### Description of the task
The expected result is an exact restatement of the data, free of pictures.

### Raw data

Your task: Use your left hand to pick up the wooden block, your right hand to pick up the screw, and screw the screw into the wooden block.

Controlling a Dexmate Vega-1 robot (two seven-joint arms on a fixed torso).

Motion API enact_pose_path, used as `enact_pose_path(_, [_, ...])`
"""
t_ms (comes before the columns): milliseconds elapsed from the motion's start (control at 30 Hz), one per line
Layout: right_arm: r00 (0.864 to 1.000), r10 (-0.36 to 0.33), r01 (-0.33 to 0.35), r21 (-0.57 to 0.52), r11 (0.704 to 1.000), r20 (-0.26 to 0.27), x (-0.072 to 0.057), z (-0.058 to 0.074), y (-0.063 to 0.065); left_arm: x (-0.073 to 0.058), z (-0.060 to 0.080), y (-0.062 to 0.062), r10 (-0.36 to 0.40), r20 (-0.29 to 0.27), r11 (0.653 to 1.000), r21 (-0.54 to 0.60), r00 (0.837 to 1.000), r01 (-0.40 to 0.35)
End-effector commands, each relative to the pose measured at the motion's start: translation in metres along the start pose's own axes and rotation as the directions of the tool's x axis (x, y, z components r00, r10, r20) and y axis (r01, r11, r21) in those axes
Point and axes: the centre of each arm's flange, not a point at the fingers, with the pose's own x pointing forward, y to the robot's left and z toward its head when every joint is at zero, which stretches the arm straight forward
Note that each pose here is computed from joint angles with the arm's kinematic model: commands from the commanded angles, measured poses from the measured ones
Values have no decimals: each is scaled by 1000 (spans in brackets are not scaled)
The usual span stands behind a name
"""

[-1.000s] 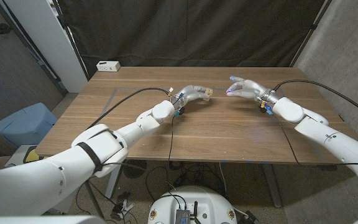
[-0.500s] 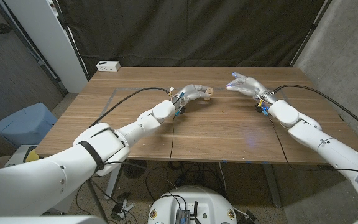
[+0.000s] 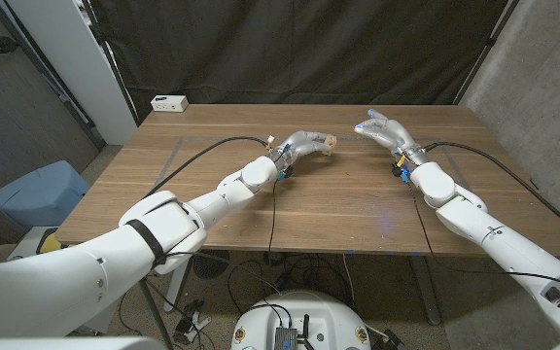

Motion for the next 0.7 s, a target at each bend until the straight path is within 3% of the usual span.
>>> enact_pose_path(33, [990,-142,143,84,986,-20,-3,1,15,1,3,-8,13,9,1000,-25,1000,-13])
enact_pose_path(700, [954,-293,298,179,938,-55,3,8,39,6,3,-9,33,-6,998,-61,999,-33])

### Task solution
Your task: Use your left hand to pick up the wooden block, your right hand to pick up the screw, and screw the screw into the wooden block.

Controlling a Dexmate Vega-1 robot (two seven-joint arms on a fixed torso).

Motion API enact_pose_path, used as `enact_pose_path(_, [_, ...])`
"""
t_ms (comes before the columns): milliseconds elapsed from the motion's start (control at 30 Hz), one per line
Layout: right_arm: r00 (0.864 to 1.000), r10 (-0.36 to 0.33), r01 (-0.33 to 0.35), r21 (-0.57 to 0.52), r11 (0.704 to 1.000), r20 (-0.26 to 0.27), x (-0.072 to 0.057), z (-0.058 to 0.074), y (-0.063 to 0.065); left_arm: x (-0.073 to 0.058), z (-0.060 to 0.080), y (-0.062 to 0.062), r10 (-0.36 to 0.40), r20 (-0.29 to 0.27), r11 (0.653 to 1.000), r21 (-0.54 to 0.60), r00 (0.837 to 1.000), r01 (-0.40 to 0.35)
End-effector commands, each relative to the pose measured at the motion's start: translation in metres along the start pose's own axes and rotation as the directions of the tool's x axis (x, y, z components r00, r10, r20) and y axis (r01, r11, r21) in those axes
Point and axes: the centre of each arm's flange, not a point at the fingers, with the pose's own x pointing forward, y to the robot's left and z toward its head when every joint is at zero, which stretches the arm straight forward
Note that each pose here is computed from joint angles with the arm's kinematic model: commands from the commanded angles, measured poses from the measured ones
Values have no decimals: each is scaled by 1000 (spans in brackets are not scaled)
The usual span stands behind a name
"""

[-1.000s] 
[-0.500s] 
[+0.000s] 

Motion for the next 0.7 s, a target at each bend until the straight path is within 3% of the usual span.
>>> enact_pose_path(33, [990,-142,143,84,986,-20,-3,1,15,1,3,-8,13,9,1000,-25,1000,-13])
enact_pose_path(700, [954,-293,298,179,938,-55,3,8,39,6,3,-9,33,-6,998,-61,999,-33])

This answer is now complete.